Budget Calculator
Split your take-home pay into needs, wants and savings.
Formula
About this calculator
The 50/30/20 rule is the simplest budgeting framework that actually works, which is why it has outlasted dozens of complicated systems. Take your monthly take-home pay — the amount that lands in your account after taxes and deductions — and aim to spend no more than 50% on needs, up to 30% on wants, and at least 20% on savings and debt payoff. This calculator sets those targets for your income and shows how your real spending compares.
Needs are the things you genuinely can't skip: rent or mortgage, groceries, utilities, insurance, transportation to work, and the minimum payments on any debt. Wants are the flexible extras — dining out, streaming subscriptions, travel, hobbies and shopping. The line between the two isn't always obvious, and that's the point: seeing your spending sorted this way forces the useful question of which 'needs' are really wants in disguise.
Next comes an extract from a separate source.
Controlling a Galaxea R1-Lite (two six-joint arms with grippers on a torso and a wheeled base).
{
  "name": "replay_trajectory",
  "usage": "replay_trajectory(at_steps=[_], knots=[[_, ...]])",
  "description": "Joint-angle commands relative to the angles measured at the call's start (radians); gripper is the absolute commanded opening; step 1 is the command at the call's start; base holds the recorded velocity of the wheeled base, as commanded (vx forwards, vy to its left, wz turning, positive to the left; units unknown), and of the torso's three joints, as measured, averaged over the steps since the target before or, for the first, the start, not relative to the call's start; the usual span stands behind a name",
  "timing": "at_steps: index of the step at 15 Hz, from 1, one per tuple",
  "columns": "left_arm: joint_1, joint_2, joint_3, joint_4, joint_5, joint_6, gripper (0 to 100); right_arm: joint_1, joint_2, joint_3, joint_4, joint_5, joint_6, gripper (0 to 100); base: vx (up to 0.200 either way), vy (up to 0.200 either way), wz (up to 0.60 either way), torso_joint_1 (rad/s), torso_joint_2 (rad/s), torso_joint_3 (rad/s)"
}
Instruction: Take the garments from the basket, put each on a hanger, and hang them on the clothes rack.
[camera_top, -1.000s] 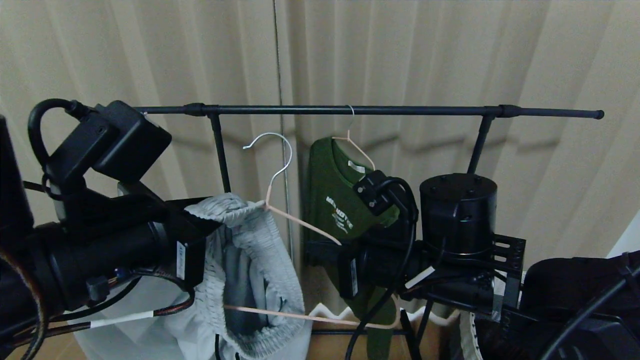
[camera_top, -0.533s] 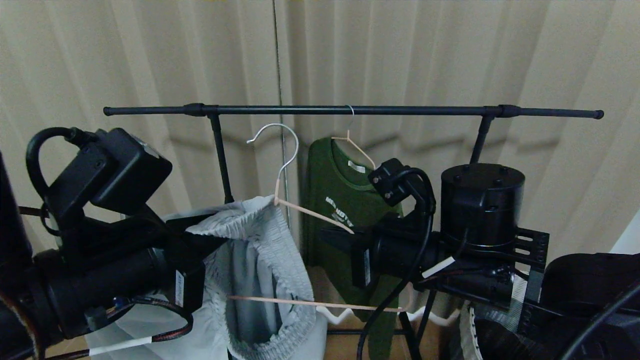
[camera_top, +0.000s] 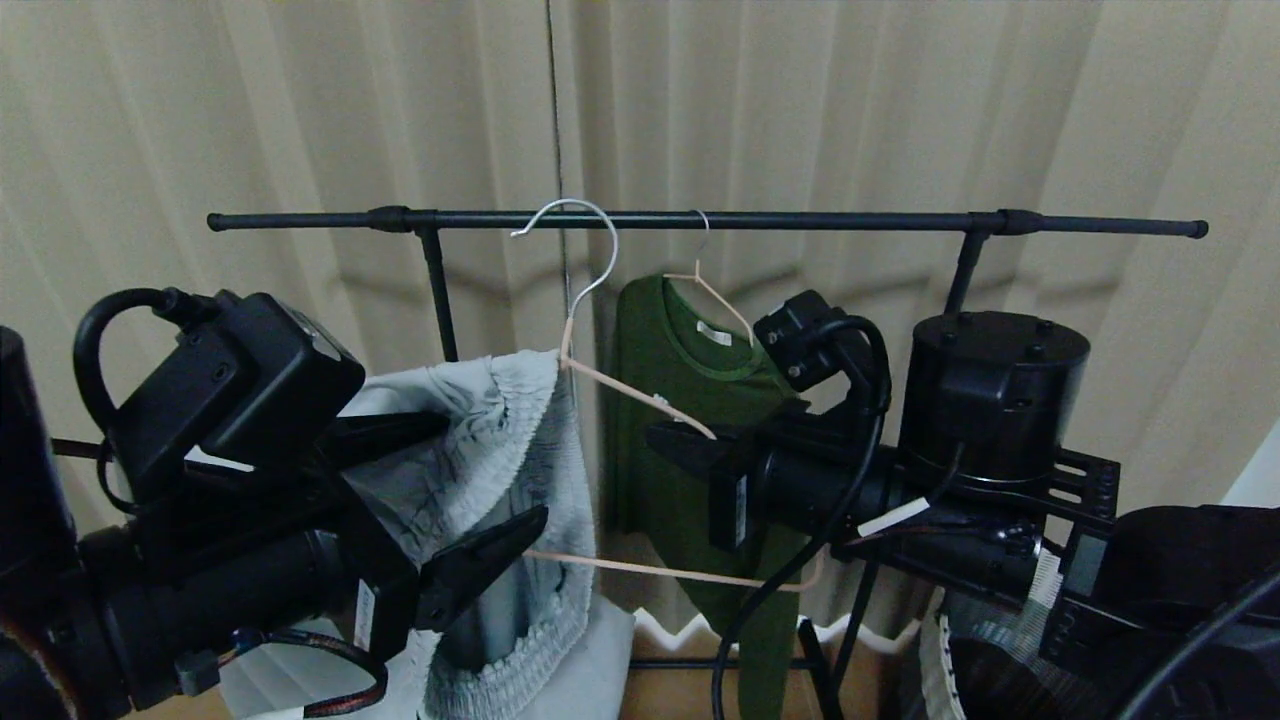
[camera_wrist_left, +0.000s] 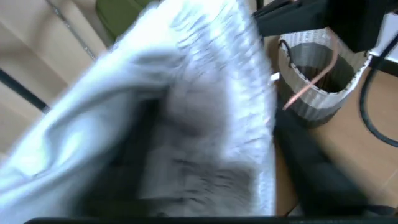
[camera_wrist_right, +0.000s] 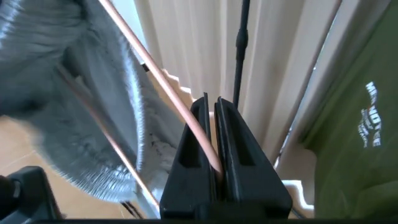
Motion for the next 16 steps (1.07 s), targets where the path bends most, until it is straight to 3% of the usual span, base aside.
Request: replay_trajectory(at_steps=[1,6,10,14,16], knots=[[0.000,-0.024,0.005,-0.003,0.000,0.002,100,-0.031,-0.002,0.010,-0.015,0.001,-0.028,0,0.000,0.000,0.00,0.000,0.00,0.000],[-0.001,-0.115,0.025,-0.003,-0.001,0.025,100,-0.134,-0.008,0.035,-0.036,0.001,-0.093,0,0.000,0.000,0.00,0.000,0.00,0.000],[0.022,-0.145,0.025,-0.003,-0.057,0.086,100,-0.153,-0.074,0.099,-0.036,0.001,-0.111,0,0.000,0.000,0.00,0.000,0.00,0.000],[0.094,-0.061,0.005,-0.007,-0.060,0.267,100,-0.148,-0.131,0.168,-0.045,0.006,-0.188,0,0.000,0.000,0.00,0.000,0.00,0.000],[0.117,-0.001,0.000,-0.061,-0.063,0.367,100,-0.133,-0.120,0.190,-0.098,0.007,-0.198,0,0.000,0.000,0.00,0.000,0.00,0.000]])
The final 20% is where wealth is built. It covers your emergency fund, retirement contributions, investments and any extra debt payments beyond the minimums. If the calculator shows you're spending more than 50% on needs, that usually points to housing or transportation costs that are too high for your income — the two areas with the biggest long-term impact.
Treat the percentages as a target, not a law. High-cost-of-living areas often push needs above 50%, in which case trimming wants to protect the savings rate is the smart trade. Once you know your 20% number, a debt-payoff or retirement calculator shows what that money can actually achieve over time.
Frequently asked questions
Should I budget on gross or take-home pay?
Use take-home (net) pay — the amount you actually receive after taxes and payroll deductions. Budgeting on gross income overstates what you have available to spend.
What if my needs are more than 50%?
That's common in expensive cities. The priority is protecting the 20% savings rate, so trim the wants category first. Persistently high needs usually signal housing or transportation costs that are stretching your budget.
Do minimum debt payments count as needs or savings?
Minimum required payments count as needs. Any extra you pay beyond the minimum to get out of debt faster counts toward the 20% savings-and-debt bucket.